No acumulado de 2026, o ILC apresenta deflação de 4,49%, em linha com o comportamento do IGP-DI/FGV. Segundo a análise da Farsul, essa convergência entre os indicadores reforça a continuidade do processo de desinflação e o repasse desse movimento para os principais insumos utilizados na atividade leiteira.

Apesar disso, o alívio nos custos ainda não se traduz em melhora para o produtor. O principal problema, segundo o levantamento, está no descompasso entre o custo de produção e o preço recebido pelo leite. Embora ambos estejam em trajetória de queda, a desvalorização do produto vendido pelo pecuarista tem sido muito mais intensa, o que reduz a margem de lucro e amplia a pressão sobre a atividade.

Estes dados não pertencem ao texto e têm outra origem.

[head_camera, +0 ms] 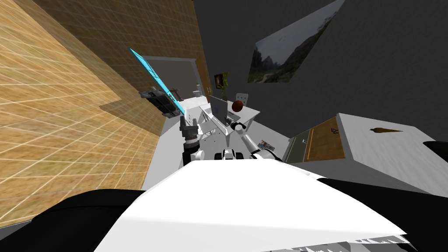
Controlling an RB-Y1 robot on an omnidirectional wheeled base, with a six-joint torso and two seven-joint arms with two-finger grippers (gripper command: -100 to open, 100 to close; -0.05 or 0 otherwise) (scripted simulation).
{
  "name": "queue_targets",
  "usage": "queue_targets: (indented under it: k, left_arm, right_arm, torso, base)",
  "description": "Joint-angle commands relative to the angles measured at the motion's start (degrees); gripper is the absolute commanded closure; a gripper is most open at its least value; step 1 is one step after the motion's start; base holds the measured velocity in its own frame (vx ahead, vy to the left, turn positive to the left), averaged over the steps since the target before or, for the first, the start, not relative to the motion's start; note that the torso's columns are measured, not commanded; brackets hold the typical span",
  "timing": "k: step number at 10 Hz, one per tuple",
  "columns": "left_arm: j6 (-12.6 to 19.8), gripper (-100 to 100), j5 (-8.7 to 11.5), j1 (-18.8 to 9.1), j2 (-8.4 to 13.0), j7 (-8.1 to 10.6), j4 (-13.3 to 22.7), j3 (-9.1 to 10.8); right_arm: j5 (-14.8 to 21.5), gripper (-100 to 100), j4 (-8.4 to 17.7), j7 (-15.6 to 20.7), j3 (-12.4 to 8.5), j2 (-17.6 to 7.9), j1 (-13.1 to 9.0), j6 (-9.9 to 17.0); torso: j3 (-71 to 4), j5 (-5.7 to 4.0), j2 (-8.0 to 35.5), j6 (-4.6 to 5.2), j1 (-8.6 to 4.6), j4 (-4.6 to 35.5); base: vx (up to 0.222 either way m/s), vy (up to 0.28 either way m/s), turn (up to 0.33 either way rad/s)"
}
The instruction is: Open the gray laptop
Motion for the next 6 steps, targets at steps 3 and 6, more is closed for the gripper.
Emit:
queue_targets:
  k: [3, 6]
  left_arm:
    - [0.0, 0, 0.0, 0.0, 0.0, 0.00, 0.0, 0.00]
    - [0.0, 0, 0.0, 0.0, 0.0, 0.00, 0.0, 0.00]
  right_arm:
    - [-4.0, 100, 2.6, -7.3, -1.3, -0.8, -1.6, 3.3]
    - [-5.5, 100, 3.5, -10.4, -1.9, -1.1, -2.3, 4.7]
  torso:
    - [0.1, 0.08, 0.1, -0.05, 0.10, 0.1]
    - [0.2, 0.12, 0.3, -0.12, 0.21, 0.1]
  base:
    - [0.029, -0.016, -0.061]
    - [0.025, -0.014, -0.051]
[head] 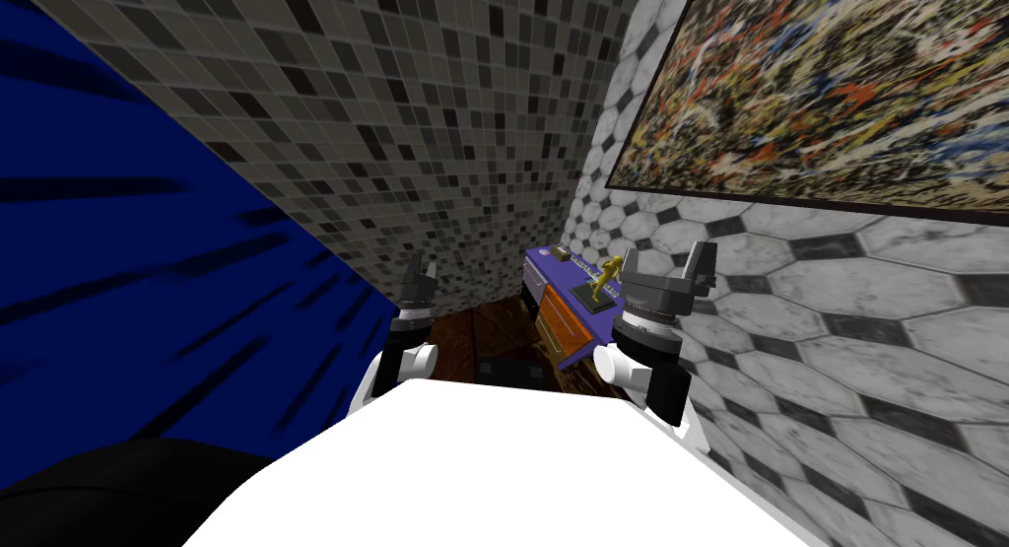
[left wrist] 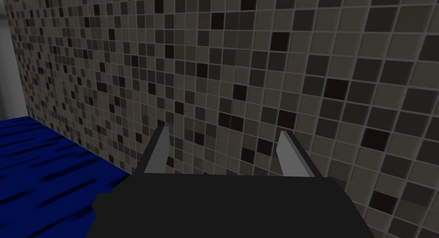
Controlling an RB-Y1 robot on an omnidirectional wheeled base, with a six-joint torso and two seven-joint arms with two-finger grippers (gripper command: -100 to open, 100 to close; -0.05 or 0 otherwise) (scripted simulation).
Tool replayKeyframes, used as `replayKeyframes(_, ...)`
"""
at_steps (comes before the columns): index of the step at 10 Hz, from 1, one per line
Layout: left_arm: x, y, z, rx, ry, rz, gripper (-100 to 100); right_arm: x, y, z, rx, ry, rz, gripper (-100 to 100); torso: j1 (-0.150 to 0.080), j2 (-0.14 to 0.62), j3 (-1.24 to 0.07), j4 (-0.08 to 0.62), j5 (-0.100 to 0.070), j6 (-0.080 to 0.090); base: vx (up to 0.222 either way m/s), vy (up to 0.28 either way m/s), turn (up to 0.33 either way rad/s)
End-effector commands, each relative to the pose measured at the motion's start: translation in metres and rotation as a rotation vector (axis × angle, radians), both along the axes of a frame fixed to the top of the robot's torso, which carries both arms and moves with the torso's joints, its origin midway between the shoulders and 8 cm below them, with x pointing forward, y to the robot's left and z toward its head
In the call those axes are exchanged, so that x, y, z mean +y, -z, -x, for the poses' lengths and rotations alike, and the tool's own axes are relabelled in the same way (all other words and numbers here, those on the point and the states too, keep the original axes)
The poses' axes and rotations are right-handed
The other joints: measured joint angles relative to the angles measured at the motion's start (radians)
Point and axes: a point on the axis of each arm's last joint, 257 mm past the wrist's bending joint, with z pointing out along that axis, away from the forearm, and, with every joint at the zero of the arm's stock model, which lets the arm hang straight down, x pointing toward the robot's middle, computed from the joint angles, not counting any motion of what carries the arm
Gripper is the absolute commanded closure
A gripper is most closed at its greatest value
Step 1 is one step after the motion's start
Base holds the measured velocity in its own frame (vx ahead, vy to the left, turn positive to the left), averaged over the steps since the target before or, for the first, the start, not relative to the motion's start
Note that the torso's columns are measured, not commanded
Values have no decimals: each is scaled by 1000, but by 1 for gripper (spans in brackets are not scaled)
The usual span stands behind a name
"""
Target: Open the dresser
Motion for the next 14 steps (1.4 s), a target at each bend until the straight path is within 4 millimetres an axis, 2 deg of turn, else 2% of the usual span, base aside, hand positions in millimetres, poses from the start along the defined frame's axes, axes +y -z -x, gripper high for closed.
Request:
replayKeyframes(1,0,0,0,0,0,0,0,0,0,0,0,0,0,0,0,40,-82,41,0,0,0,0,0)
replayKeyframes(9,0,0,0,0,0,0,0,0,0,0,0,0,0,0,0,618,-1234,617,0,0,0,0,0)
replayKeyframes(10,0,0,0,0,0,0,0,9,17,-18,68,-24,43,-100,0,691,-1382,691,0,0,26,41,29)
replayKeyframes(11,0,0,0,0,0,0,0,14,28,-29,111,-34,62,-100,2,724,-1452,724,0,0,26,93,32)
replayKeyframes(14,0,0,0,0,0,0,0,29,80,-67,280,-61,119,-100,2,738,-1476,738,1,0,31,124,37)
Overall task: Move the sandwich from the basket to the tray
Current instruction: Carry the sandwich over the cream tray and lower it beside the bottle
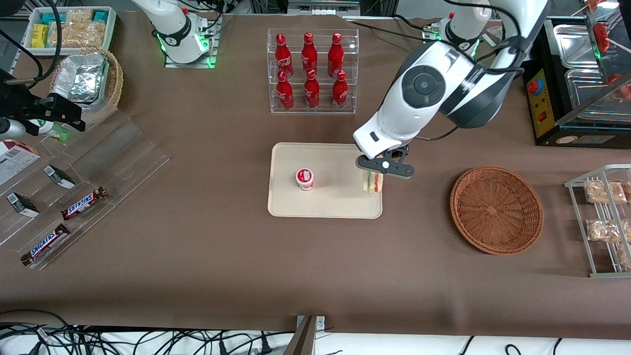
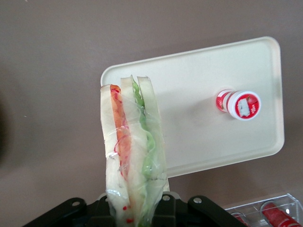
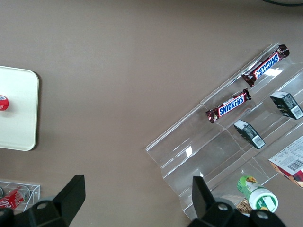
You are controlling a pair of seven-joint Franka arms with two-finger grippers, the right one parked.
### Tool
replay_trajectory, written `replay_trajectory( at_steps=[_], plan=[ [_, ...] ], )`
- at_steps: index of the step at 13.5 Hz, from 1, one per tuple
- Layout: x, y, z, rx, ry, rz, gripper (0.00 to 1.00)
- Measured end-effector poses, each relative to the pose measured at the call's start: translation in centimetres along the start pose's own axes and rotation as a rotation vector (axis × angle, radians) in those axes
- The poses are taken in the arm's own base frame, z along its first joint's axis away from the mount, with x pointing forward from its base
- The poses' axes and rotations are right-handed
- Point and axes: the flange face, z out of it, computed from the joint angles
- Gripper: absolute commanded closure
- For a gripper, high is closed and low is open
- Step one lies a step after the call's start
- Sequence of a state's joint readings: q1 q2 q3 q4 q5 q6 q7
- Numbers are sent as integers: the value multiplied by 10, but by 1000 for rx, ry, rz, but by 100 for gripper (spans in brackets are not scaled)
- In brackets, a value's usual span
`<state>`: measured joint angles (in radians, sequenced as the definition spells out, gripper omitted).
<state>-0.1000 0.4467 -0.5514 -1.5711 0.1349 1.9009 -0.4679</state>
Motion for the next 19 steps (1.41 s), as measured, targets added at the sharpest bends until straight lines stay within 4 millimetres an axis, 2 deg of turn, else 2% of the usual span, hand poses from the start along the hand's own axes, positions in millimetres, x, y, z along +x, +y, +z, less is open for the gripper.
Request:
replay_trajectory(
  at_steps=[5,8,13,16,17,19],
  plan=[
    [3,29,80,51,-7,-20,83],
    [-1,33,121,60,10,-28,83],
    [-16,41,173,126,38,-54,83],
    [-19,46,202,149,50,-59,83],
    [-19,48,203,147,52,-56,74],
    [-19,49,202,147,55,-54,0]
  ],
)
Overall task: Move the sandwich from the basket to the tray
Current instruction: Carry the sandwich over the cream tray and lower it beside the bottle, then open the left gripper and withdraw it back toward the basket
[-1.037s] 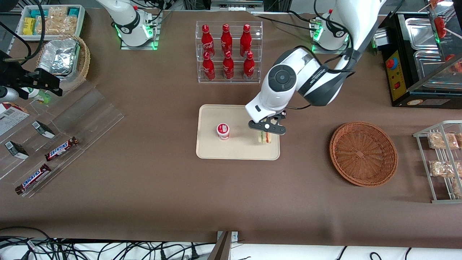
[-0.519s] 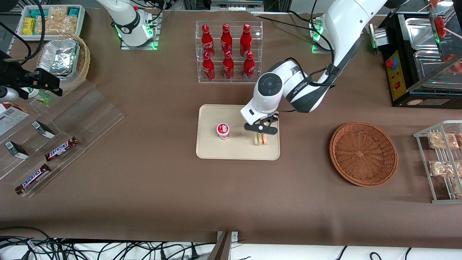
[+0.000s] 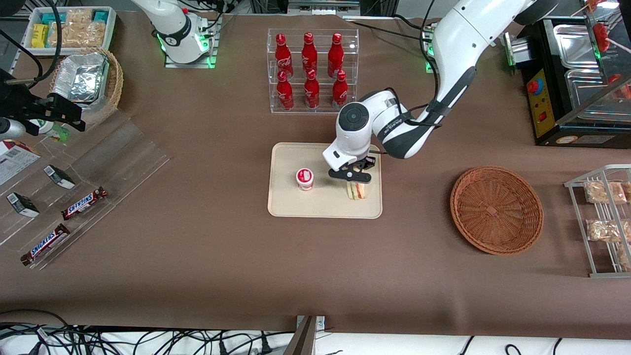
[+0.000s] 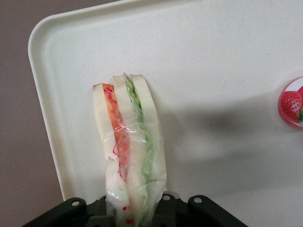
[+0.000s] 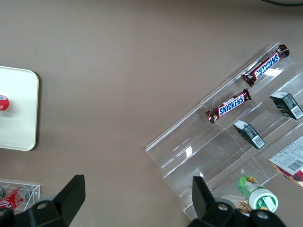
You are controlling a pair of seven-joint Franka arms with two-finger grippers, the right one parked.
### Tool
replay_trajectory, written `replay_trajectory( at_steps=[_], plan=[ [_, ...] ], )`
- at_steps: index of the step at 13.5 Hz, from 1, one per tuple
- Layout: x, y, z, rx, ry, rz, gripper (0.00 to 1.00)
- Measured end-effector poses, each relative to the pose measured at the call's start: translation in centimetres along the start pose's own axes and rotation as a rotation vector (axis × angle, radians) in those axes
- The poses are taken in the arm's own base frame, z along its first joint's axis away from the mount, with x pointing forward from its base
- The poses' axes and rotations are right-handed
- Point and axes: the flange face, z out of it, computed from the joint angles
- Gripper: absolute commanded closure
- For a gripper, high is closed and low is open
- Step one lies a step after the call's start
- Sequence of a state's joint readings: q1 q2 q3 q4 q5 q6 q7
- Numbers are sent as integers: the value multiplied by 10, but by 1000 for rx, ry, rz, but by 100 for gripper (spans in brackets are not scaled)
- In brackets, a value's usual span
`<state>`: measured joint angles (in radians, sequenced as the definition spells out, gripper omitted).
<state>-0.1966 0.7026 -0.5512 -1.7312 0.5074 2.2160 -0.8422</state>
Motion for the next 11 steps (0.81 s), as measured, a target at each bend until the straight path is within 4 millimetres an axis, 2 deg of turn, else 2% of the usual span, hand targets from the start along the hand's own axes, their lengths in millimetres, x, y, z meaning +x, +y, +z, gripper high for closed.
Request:
replay_trajectory(
  at_steps=[4,6,8,11],
  plan=[
    [1,0,-1,-1,2,-1,0],
    [8,-4,-9,-7,18,-13,0],
    [23,-16,-35,-12,58,-47,0],
    [52,-54,-103,-3,84,-158,0]
  ],
)
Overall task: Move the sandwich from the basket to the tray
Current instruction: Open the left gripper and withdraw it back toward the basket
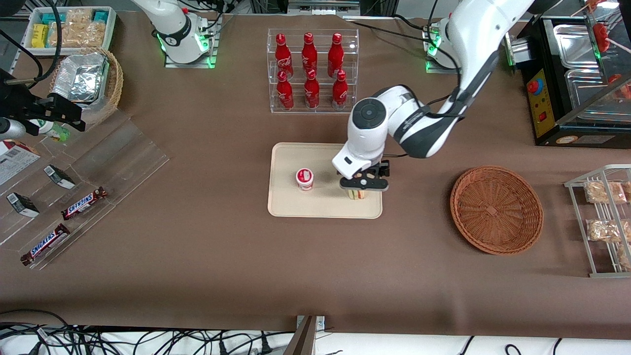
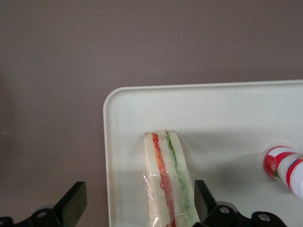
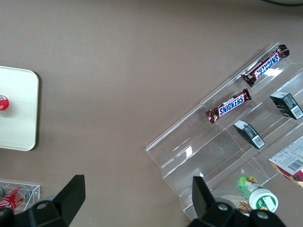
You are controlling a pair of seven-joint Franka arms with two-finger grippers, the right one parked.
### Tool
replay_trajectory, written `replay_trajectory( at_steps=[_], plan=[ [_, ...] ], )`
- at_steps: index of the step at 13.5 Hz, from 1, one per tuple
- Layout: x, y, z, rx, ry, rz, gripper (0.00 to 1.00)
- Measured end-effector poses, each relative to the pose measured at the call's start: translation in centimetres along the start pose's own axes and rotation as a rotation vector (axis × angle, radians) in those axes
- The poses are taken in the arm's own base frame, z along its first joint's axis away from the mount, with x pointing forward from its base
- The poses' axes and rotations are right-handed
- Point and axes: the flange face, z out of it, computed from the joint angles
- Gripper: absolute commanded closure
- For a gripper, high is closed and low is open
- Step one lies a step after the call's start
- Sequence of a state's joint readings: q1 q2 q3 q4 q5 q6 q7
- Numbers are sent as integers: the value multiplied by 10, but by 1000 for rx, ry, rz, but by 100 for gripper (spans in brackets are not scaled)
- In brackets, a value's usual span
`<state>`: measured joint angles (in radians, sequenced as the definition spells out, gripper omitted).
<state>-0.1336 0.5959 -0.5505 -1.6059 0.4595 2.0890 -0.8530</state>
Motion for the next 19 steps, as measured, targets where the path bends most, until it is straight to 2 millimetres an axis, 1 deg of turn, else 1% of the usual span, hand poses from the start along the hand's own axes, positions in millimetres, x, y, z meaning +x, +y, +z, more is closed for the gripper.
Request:
replay_trajectory(
  at_steps=[2,3,5,7,9,11,13,15,17,19],
  plan=[
    [27,-32,-47,17,-5,-87,0],
    [41,-52,-68,17,-11,-134,0],
    [62,-91,-100,-3,-24,-205,0],
    [75,-128,-125,-31,-49,-239,0],
    [79,-159,-141,-48,-90,-220,0],
    [82,-187,-153,-64,-107,-196,0],
    [83,-209,-159,-69,-122,-170,0],
    [84,-228,-170,-90,-119,-142,0],
    [79,-251,-191,-110,-118,-109,0],
    [65,-275,-217,-110,-118,-49,0]
  ],
)
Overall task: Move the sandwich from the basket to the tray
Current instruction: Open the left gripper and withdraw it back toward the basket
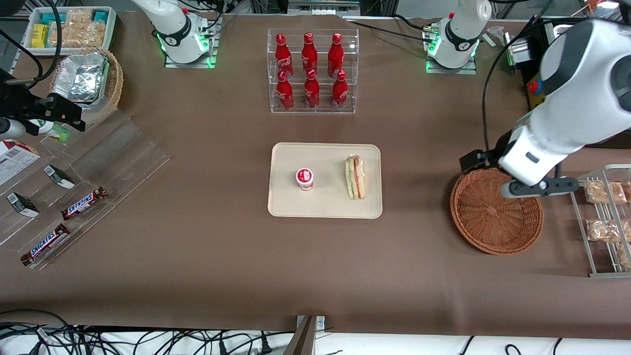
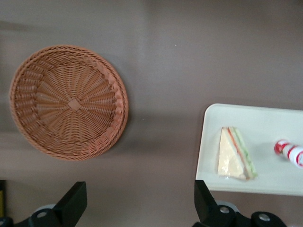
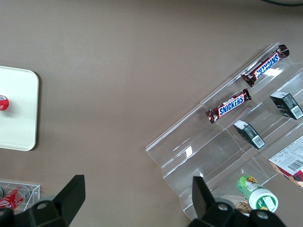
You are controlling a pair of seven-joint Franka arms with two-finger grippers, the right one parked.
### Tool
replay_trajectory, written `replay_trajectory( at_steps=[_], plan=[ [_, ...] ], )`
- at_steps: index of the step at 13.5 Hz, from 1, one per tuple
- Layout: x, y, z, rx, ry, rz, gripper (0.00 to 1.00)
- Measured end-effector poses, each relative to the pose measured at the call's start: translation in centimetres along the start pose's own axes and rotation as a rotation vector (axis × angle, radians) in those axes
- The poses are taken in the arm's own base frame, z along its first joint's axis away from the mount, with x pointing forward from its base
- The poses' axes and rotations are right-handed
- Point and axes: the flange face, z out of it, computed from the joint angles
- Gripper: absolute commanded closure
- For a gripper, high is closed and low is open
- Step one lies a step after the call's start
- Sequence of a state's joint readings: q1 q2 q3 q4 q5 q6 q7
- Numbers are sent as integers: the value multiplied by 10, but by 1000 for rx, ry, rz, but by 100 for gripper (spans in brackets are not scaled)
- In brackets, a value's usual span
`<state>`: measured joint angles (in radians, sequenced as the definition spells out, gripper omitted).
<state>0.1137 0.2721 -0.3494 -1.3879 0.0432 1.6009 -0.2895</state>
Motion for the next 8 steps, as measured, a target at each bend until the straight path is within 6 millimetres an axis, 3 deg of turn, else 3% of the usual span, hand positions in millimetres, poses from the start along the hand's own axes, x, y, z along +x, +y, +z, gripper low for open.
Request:
replay_trajectory(
  at_steps=[4,8],
  plan=[
    [-39,-53,-42,33,-41,111,0],
    [-57,-63,-59,45,-44,139,0]
  ],
)
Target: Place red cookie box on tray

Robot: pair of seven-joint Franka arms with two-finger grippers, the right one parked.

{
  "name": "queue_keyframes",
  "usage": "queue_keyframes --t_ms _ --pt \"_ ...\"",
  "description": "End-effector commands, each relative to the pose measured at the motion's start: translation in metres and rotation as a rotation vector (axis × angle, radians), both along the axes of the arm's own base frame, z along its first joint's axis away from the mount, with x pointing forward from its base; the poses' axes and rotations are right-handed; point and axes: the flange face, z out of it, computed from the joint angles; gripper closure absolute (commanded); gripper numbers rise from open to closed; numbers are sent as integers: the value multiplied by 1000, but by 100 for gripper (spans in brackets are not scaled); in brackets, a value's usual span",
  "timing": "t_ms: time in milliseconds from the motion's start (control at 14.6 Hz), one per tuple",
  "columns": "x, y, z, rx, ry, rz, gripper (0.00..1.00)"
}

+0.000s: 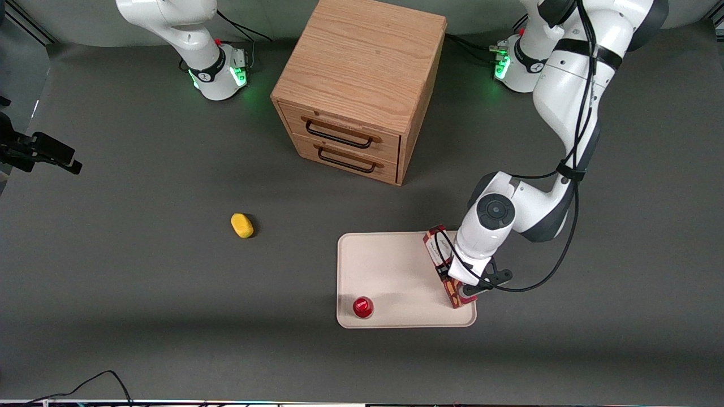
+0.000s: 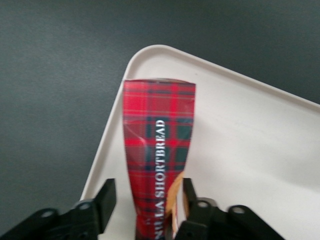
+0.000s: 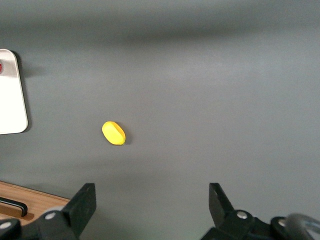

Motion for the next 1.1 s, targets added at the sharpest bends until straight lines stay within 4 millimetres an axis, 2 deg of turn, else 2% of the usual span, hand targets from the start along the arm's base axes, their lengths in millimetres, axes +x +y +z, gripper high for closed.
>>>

Nos últimos 12 meses, o custo de produção recuou 7,7%, enquanto o preço pago ao produtor caiu 20%. Esse descolamento evidencia que, mesmo com insumos mais baratos, a receita da atividade encolheu em ritmo muito superior, dificultando a sustentabilidade econômica das propriedades leiteiras.

O cenário para março também inspira cautela. A expectativa é de que os desdobramentos de conflitos globais passem a impactar diretamente a trajetória dos custos, invertendo parte do movimento observado no início do ano. A perspectiva é de pressão sobre petróleo, fertilizantes e também sobre a soja, fatores que podem elevar novamente as despesas do produtor.

Com isso, a atividade leiteira segue em um momento delicado. Mesmo diante da queda nos custos registrada em fevereiro, o produtor continua sem sentir alívio efetivo no caixa, já que o valor recebido pelo leite permanece em patamar insuficiente para recompor as margens. Se a tendência de alta nos insumos se confirmar nos próximos meses, a pressão sobre a rentabilidade pode se intensificar ainda mais.